▶ **ASSIGNMENT**:
Take each line of the data that contains the string "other" and copy it.

▶ **DATA FOR THIS EXERCISE**:
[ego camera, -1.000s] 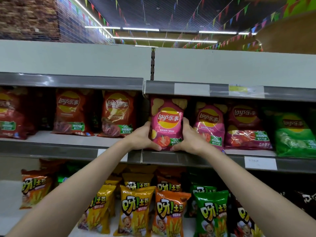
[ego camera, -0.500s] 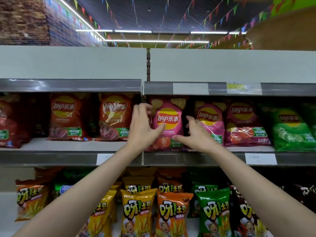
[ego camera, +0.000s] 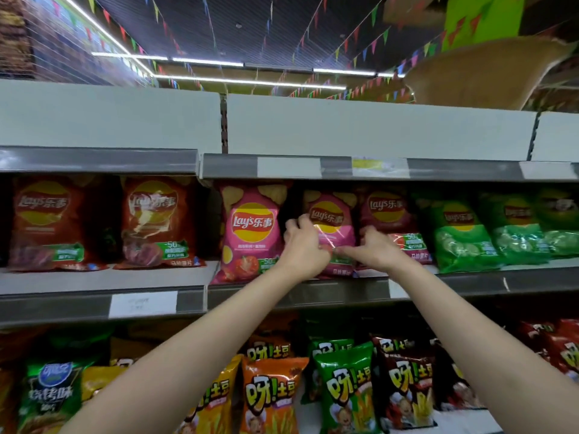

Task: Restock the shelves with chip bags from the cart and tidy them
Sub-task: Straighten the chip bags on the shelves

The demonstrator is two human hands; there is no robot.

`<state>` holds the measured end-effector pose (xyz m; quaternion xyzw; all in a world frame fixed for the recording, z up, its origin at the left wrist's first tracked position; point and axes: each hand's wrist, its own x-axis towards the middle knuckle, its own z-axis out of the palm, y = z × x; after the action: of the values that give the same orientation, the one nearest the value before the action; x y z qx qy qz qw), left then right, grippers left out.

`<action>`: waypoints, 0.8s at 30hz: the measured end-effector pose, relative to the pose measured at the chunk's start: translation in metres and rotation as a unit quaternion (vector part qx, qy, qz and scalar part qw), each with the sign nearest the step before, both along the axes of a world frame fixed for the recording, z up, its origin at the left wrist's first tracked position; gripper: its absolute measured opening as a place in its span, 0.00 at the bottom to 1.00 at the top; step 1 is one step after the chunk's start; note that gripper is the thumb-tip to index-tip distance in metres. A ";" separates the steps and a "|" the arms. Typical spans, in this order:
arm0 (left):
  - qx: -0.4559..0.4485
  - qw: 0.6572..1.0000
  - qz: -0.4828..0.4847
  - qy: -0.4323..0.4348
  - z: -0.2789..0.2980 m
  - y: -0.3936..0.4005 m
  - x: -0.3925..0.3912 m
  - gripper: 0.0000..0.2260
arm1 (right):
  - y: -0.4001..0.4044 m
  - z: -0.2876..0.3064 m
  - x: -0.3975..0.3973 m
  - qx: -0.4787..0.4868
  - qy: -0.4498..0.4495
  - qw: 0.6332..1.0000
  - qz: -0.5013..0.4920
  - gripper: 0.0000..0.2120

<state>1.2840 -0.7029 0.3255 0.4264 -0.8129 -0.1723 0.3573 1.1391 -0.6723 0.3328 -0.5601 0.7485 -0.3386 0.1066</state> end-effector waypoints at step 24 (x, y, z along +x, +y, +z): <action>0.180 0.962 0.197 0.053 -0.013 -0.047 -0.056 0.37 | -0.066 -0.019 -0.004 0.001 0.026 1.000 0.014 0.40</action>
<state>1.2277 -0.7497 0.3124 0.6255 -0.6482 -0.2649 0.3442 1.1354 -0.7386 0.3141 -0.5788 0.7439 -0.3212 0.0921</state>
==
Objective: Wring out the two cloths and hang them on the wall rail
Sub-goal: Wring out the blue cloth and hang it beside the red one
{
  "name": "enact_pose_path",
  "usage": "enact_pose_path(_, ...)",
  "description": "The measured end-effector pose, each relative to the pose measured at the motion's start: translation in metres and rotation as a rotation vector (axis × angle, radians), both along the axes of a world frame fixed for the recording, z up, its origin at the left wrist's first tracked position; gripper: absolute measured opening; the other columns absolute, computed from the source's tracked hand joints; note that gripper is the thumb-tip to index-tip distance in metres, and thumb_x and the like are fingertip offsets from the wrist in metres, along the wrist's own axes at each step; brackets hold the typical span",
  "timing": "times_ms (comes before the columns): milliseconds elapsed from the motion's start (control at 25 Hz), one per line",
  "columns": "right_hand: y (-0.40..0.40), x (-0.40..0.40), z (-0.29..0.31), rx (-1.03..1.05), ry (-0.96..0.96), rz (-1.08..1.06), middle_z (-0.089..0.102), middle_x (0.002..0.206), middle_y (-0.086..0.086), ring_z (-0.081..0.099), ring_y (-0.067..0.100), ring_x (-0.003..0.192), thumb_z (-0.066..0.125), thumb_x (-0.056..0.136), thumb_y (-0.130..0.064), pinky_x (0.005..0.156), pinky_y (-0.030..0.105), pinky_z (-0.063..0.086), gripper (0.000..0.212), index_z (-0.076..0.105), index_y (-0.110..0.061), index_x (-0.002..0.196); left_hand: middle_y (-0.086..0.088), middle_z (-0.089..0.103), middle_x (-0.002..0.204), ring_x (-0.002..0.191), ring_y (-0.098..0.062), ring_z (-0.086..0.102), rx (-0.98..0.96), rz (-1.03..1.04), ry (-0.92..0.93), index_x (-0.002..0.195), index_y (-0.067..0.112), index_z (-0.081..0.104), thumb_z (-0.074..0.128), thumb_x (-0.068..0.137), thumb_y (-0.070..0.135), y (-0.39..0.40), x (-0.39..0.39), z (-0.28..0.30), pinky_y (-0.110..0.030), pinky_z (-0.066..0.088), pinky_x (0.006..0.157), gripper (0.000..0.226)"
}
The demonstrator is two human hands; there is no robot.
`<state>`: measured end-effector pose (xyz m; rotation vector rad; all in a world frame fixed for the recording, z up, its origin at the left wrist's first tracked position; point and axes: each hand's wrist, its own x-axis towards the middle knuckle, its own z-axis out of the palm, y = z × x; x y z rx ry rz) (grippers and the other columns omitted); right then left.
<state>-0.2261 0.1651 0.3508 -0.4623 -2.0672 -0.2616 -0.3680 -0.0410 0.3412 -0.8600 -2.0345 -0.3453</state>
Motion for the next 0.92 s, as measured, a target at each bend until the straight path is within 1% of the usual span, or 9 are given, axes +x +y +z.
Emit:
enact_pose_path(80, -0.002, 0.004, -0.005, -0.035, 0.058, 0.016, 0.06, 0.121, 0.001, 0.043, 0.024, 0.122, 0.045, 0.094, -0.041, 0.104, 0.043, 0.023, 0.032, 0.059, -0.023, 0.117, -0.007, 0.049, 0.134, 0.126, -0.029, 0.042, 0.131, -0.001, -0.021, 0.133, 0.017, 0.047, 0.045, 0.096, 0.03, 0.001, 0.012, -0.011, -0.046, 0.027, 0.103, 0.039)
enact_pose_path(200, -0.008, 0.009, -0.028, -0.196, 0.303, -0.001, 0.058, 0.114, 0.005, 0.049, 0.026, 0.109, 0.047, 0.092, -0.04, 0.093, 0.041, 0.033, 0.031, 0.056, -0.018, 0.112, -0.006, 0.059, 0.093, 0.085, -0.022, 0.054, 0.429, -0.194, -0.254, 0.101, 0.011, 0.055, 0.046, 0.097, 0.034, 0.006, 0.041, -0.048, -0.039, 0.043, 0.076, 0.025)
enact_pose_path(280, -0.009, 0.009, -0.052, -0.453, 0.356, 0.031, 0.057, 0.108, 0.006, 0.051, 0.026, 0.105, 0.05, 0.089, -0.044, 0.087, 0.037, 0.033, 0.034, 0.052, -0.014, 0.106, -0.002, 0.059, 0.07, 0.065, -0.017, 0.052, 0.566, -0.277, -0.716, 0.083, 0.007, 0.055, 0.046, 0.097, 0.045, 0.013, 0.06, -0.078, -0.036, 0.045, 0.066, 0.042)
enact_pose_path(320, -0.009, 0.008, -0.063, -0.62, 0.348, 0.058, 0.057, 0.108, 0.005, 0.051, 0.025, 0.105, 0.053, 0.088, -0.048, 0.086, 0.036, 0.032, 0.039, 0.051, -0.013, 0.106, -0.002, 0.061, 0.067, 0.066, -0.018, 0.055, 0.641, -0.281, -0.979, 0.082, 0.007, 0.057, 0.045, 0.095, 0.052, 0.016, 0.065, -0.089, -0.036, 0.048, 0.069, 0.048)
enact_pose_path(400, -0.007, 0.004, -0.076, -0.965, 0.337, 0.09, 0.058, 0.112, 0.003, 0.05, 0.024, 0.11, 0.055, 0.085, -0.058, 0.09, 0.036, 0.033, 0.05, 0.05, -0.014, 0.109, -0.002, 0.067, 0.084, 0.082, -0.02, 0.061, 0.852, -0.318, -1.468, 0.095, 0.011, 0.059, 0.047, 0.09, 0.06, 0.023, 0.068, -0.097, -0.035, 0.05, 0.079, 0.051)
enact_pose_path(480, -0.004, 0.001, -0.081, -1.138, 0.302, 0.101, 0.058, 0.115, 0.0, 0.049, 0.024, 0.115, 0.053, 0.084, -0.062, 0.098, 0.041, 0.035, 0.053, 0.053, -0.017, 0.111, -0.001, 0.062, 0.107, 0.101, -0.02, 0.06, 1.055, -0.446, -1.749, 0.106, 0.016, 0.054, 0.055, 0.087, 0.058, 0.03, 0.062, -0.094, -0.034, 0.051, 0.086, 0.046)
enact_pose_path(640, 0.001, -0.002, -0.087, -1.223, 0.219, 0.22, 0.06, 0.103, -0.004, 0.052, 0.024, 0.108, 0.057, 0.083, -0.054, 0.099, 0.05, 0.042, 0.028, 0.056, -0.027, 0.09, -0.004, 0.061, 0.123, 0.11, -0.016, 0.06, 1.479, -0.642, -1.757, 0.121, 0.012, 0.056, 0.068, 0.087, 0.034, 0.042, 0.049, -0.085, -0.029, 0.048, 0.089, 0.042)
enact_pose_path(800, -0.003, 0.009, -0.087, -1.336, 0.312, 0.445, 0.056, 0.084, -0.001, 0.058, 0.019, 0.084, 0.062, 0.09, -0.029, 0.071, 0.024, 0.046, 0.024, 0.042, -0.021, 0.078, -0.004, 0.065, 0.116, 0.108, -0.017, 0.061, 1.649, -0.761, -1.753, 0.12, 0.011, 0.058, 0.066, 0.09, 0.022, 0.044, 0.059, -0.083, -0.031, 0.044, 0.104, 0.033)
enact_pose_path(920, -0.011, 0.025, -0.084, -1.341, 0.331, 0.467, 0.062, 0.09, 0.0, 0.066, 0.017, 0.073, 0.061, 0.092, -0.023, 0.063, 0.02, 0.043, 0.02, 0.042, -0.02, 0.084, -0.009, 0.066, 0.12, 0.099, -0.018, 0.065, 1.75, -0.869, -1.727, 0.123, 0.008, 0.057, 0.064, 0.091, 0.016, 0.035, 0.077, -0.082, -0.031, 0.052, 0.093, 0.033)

▶ **RESPONSE TO THIS TASK**:
  "description": "The measured end-effector pose, each relative to the pose measured at the motion's start: translation in metres and rotation as a rotation vector (axis × angle, radians), both along the axes of a world frame fixed for the recording, z up, its origin at the left wrist's first tracked position; gripper: absolute measured opening; the other columns absolute, computed from the source's tracked hand joints; note that gripper is the thumb-tip to index-tip distance in metres, and thumb_x and the like are fingertip offsets from the wrist in metres, along the wrist's own axes at each step; brackets hold the typical span",
`<state>`: measured end-effector pose (xyz m; rotation vector rad; all in a world frame fixed for the recording, z up, its origin at the left wrist's first tracked position; point and axes: each hand's wrist, its own x-axis towards the middle knuckle, its own z-axis out of the palm, y = z × x; x y z rx ry rz) (grippers and the other columns omitted); right then left.

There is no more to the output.